Rise of the Sri Lankan Middle Class
By the nineteenth century, a new society was emerging--a product of East and West. It was a society with strict rules separating the rulers from the ruled, and most social association
between the British and Sri Lankans was taboo. The British community was largely a microcosm of English society with all its class divisions. At the top of the social pyramid were the
British officials of the Ceylon Civil Service. Elaborate social conventions regulated the conduct of the service's members and served to distinguish them as an exclusive caste. This
situation, however, changed slowly in the latter part of the nineteenth century and quite rapidly in the next century.
In Sri Lanka as in India, the British created an educated class to provide administrative and professional services in the colony. By the late nineteenth century, most members of this
emerging class were associated directly or indirectly with the government. Increased Sri Lankan participation in government affairs demanded the creation of a legal profession; the need
for state health services required a corps of medical professionals; and the spread of education provided an impetus to develop the teaching profession. In addition, the expansion of
commercial plantations created a legion of new trades and occupations: landowners, planters, transport agents, contractors, and businessmen. Certain Sinhalese caste groups, such as
the fishermen (Karava) and cinnamon peelers (Salagama), benefited from the emerging new economic order, to the detriment of the traditional ruling cultivators (Goyigama).
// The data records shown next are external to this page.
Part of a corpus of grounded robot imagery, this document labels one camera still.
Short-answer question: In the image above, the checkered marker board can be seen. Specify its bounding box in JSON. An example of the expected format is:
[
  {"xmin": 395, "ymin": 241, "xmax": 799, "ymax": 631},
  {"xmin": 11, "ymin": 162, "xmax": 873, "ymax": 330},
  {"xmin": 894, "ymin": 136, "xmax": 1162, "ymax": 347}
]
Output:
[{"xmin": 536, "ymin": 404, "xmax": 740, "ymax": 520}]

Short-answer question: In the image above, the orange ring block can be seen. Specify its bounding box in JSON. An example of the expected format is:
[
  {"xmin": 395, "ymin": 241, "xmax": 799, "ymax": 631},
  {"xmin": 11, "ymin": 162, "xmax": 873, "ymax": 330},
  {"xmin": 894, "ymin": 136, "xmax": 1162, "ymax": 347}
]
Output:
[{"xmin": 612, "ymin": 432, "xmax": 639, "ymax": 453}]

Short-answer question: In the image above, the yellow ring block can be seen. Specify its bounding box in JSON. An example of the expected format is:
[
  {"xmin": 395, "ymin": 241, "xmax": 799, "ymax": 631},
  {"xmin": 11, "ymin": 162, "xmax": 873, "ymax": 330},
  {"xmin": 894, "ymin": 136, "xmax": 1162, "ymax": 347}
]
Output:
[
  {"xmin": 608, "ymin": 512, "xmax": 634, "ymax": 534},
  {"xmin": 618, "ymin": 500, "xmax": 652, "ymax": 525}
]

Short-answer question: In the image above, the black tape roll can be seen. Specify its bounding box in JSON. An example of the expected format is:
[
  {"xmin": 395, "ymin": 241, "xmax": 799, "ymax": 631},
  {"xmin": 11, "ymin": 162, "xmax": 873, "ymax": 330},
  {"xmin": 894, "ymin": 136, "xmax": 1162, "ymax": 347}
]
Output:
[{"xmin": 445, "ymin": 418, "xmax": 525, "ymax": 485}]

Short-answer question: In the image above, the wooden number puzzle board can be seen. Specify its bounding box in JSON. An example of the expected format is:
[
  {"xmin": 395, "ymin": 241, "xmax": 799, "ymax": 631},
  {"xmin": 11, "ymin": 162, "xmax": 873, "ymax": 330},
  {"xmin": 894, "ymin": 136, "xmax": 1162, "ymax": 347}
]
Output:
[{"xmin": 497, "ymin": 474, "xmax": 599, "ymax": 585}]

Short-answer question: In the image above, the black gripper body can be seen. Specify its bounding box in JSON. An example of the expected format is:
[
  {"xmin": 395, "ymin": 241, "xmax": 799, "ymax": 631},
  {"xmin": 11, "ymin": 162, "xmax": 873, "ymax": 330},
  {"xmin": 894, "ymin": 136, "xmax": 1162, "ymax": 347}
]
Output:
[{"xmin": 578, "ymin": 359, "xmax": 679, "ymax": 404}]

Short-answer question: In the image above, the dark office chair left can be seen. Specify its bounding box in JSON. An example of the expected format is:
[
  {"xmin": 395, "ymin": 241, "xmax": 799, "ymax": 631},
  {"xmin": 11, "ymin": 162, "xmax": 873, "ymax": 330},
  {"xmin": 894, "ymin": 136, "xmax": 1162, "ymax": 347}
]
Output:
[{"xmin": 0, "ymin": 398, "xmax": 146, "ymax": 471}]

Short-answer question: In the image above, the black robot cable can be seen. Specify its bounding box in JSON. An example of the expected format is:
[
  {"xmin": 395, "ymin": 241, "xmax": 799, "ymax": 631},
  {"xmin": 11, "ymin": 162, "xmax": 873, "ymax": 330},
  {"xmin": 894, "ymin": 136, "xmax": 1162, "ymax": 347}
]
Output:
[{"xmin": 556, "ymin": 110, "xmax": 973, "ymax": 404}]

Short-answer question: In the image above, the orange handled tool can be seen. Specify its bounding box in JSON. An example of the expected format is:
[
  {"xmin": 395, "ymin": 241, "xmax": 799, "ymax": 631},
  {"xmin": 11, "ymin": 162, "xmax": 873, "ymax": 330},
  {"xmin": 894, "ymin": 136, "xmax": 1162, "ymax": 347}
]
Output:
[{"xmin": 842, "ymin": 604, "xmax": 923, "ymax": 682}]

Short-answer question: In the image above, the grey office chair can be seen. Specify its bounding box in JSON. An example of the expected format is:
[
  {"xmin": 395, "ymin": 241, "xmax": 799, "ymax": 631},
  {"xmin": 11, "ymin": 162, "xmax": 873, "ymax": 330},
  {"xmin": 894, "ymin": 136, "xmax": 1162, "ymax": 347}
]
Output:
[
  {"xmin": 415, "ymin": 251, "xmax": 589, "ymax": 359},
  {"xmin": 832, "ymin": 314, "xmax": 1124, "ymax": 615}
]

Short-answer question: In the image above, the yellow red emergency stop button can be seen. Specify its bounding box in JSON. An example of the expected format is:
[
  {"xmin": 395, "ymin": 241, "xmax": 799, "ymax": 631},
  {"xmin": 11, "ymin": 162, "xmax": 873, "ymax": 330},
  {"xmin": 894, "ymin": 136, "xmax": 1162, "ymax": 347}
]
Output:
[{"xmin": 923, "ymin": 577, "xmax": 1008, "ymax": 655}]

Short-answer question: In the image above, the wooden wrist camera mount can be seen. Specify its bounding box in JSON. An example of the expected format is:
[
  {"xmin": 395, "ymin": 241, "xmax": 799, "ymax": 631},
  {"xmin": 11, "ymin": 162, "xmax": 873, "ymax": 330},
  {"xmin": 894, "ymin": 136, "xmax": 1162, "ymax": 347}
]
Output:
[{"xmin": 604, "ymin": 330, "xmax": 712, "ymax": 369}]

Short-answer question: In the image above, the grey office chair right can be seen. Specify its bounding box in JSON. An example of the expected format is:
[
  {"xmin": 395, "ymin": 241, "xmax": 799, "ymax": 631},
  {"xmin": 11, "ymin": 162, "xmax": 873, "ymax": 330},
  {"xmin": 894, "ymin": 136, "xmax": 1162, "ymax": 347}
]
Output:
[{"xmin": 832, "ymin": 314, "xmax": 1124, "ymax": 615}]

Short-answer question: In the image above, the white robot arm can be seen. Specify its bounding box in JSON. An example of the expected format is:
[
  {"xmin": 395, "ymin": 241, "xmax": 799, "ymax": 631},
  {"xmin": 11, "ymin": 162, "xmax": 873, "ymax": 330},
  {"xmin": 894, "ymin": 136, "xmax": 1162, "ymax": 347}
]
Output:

The development of a capitalist economy forced the traditional elite--the chiefs and headmen among the low-country Sinhalese and the Kandyan aristocracy--to compete with new
groups for the favors of the British. These upwardly mobile, primarily urban, professionals formed a new class that transcended divisions of race and caste. This class, particularly its
uppermost strata, was steeped in Western culture and ideology. This anglicized elite generally had conservative political leanings, was loyal to the government, and resembled the British
so much in outlook and social customs that its members were sometimes called brown sahibs. At the apex of this new class was a handful of Sri Lankans who had been able to join the
exclusive ranks of the civil service in the nineteenth century. The first Sri Lankan entered by competitive examination in 1840. At that time, entrance examinations were held only in
London and required an English education, so only a few members of the native middle class could aspire to such an elitist career. Consequently, in spite of the liberal policies that
Colebrooke and Cameron recommended, the British held virtually all high posts in the colonial administration.